In the records below, find each line with "above" and copy it.

> _DATA PROVIDED_:
□ □ □ □ □ □ □
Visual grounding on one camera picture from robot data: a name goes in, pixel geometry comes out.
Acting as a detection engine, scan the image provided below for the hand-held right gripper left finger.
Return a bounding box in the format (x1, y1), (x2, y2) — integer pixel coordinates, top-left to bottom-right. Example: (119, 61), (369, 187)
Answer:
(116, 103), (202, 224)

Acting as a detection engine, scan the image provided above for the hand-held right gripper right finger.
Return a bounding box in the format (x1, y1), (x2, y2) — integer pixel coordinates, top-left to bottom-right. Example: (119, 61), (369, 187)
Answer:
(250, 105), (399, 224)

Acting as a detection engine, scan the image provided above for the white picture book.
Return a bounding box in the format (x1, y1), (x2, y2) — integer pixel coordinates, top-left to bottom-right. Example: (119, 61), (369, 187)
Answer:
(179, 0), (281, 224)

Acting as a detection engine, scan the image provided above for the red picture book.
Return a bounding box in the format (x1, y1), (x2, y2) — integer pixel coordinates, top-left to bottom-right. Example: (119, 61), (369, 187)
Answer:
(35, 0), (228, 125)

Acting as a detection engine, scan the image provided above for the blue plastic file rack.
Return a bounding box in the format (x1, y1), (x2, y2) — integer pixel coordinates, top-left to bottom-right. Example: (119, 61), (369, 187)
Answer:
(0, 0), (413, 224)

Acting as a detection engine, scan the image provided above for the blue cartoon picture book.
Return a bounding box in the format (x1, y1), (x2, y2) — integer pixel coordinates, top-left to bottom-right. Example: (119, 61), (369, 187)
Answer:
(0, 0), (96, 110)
□ □ □ □ □ □ □
> _RESULT OF THE EXERCISE_:
Acting as a detection engine, scan the image provided above for the hand-held right gripper right finger.
Acting as a detection engine, scan the image provided above for the white picture book.
Acting as a detection engine, scan the image provided above for the red picture book.
Acting as a detection engine, scan the image provided above for the blue plastic file rack.
Acting as a detection engine, scan the image provided above for the blue cartoon picture book.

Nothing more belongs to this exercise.